'The Mighty Macs' stirs memories, breaks barriers

There was nothing normal about what happened in Normal, Ill., in 1972.

It was the year Title IX was enacted, and for the first time, a women's national college basketball championship was held. Illinois State hosted the tournament.

Immaculata College, a tiny 500-student Catholic school in Pennsylvania, was given an at-large bid to the national tournament. The team, coached by Cathy Rush, was seeded 15th out of 16 teams and had so little money the players sold toothbrushes to raise travel funds. Yet somehow, the Immaculata Mighty Macs won the tournament.

"The Mighty Macs" movie, which chronicles the journey of the Immaculata team during the 1971-72 season, had its world premiere this past Friday night at the Kimmel Center in Philadelphia.

Before the film, the stars of the movie -- Marley Shelton, Carla Gugino and David Boreanaz -- strutted down the red carpet. Members of the 1972 championship team, including Hall of Famers Theresa Shank Grentz and Judy Marra Martelli, also attended. But the real star of the night was the legendary head coach herself: Cathy Rush.

"They said it's a packed house," Rush said as she made her way down the red carpet. "Sold out. I'm out of breath. It's just unbelievable. Greater than I could've ever imagined in my wildest dreams."

Whitney Holtzman/espnW

The real Cathy Rush poses for a photo before the movie's premiere.
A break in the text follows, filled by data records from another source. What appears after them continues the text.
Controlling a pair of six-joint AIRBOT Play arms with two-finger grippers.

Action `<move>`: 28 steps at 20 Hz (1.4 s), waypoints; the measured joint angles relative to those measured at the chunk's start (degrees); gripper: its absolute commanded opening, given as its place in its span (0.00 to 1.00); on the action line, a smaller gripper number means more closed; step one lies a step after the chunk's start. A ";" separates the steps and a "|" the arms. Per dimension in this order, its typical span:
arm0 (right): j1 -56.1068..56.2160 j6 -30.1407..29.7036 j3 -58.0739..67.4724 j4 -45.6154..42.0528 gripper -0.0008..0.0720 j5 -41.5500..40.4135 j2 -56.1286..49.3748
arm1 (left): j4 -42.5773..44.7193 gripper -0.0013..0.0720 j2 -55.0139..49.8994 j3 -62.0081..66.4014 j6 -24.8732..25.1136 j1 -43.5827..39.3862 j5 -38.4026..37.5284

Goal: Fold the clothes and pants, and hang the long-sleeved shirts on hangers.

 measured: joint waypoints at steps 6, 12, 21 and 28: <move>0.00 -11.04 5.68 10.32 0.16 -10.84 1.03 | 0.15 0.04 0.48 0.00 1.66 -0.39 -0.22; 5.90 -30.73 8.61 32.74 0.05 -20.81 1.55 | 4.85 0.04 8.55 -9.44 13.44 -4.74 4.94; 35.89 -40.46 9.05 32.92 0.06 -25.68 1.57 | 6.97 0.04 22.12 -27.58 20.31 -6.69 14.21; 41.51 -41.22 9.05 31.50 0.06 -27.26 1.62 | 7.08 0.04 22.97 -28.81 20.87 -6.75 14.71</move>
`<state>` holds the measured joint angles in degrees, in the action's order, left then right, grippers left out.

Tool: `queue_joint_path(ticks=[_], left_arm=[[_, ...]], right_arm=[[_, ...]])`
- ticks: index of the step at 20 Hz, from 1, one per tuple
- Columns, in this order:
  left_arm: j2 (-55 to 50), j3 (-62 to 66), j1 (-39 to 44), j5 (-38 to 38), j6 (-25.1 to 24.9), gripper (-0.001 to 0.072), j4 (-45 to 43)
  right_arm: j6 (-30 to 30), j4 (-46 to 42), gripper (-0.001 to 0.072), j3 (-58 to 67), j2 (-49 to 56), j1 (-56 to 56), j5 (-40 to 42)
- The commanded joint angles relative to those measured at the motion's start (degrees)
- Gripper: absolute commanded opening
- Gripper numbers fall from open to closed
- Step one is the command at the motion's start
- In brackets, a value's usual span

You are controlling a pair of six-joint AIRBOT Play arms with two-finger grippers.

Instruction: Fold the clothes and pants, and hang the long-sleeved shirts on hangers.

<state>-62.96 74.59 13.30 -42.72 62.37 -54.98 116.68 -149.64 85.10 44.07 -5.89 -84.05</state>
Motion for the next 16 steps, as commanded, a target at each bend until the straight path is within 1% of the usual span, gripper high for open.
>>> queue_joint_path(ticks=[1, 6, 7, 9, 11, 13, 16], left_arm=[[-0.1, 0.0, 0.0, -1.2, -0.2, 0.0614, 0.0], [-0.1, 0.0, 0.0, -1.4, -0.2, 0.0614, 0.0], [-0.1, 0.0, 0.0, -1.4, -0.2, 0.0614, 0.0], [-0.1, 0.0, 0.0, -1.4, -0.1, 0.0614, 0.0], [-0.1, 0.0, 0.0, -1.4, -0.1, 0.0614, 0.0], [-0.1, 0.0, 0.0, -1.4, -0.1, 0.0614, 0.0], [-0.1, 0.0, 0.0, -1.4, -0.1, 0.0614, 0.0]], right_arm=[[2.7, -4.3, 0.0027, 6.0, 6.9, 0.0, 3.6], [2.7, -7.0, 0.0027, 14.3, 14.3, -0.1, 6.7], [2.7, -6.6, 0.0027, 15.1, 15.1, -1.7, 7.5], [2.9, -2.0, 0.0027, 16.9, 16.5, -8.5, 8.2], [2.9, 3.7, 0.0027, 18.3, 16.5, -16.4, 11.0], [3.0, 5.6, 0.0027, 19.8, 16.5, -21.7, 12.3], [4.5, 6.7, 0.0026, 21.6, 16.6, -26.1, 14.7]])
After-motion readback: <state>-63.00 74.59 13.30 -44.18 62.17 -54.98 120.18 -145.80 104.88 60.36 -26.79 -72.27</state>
Rush coached at Immaculata for seven seasons, winning three AIAW championships.

And Rush is one to think big.

"Cathy was a little bit ahead of her time," said Martelli, wife of St. Joseph's coach Phil Martelli. Judy Marra Martelli played under Rush for four seasons. "She would sit with area men's college coaches and get drills from them and learn their plays. We did drills that other girls' teams weren't doing in the '70s."

The movie is also breaking down barriers. "There's never been an inspiring sports story for young girls," said Tim Chambers, the film's writer, producer and director. "That to me is a huge void in the marketplace. Men have 'Miracle,' 'Rudy,' 'Remember the Titans' and 'Glory Road.' This story is about the equality of dreams. Regardless of gender, race or economics, all dreams are created equal."

Rush agreed, saying, "In the '60s and '70s, women didn't have big dreams. Maybe their brothers did. And all of a sudden, here we are in 2011. Everybody can dream. ... We all have an opportunity to become a better version of ourselves, and that's so important."

After the stars made their way down the red carpet, the audience took its seats in Verizon Hall. Members of the Immaculata coaching staff spoke about their excitement for the film, then Philadelphia's mayor, Michael Nutter, took the stage. "The Mighty Macs transformed women's basketball in the United States," he said.

Finally, executive producer Vince Curran came on stage to thank the crowd and introduce the film.

As the lights dimmed, the audience began cheering as each name was displayed on screen during the opening credits and continued when the stars were shown on the screen for the first time.

Throughout the movie, the audience clapped, laughed and cried as it relived the miraculous journey of the championship team.

For one actress at Friday's premiere, the release of "The Mighty Macs" was especially meaningful.

Katie Hayek, who stars as Immaculata player Trish Sharkey in the movie, was diagnosed with Hodgkin's lymphoma prior to filming. Hayek began her chemotherapy treatments the day she found out she was cast in the movie. Throughout the filming process, Hayek endured months of radiation and chemotherapy.

"It was the movie that pushed me through," said Hayek, who is now in remission. "It would've felt like those four months lasted a year if I didn't have the movie to look forward to every day. Having that movie is the best thing that could have happened to me."

The Macs went on to win championships in 1973 and 1974, making them one of two teams to win three AIAW titles. (In 1983, the AIAW was discontinued and the NCAA championship became the premier tournament). Rush stayed with the school for seven seasons and amassed a 149-15 record -- an astounding 90.9 winning percentage. She was inducted into the Naismith Memorial Basketball Hall of Fame in 2008.

You can start cheering on the Mighty Macs when the film opens in theaters nationwide Friday.